**About this exercise:**
The line with "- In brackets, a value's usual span" marks the first line to copy, and the line with "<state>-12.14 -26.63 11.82" marks the last. Transcribe that stretch of the data below exactly, without pictures.

**Recorded information:**
◇ ◇ ◇ ◇

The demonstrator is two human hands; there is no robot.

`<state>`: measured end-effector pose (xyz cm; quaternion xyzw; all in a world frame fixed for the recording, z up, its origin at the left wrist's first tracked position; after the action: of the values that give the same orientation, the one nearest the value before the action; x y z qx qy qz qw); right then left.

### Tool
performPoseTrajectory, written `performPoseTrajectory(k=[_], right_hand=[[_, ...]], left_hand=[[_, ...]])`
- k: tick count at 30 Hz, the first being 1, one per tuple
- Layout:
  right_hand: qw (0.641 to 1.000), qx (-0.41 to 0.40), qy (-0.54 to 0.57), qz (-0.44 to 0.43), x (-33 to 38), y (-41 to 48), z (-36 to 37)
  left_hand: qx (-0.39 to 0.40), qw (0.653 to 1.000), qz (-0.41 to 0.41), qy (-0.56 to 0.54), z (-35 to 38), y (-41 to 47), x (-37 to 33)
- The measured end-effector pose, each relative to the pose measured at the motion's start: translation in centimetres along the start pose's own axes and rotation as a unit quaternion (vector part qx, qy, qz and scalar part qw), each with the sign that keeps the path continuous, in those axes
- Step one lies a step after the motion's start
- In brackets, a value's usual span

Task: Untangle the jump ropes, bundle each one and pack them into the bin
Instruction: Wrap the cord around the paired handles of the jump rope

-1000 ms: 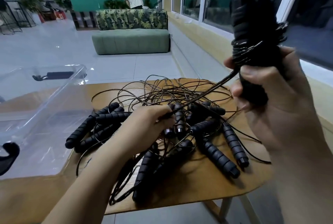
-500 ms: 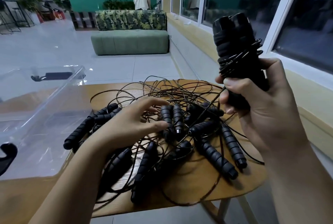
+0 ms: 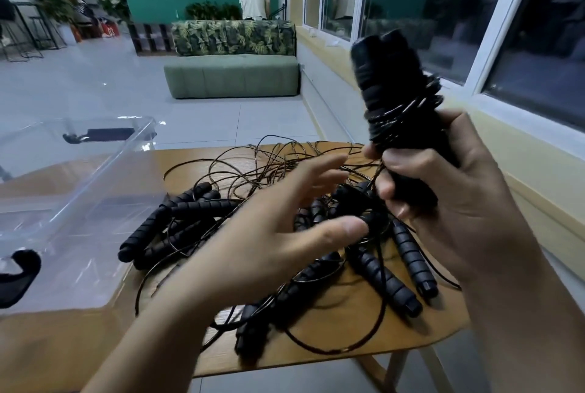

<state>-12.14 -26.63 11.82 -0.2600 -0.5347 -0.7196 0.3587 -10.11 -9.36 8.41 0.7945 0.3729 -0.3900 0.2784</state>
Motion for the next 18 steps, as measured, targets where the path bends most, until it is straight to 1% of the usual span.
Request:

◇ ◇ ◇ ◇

**Result below:**
- In brackets, a value's usual span

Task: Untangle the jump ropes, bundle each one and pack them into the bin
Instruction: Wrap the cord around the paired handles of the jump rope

-1000 ms: 
-500 ms: 
+0 ms: 

<state>-12.14 -26.63 11.82 -0.2600 -0.5347 -0.7196 0.3587 -10.11 -9.36 8.41 0.7945 0.3729 -0.3900 0.2784</state>

There's no more to the answer.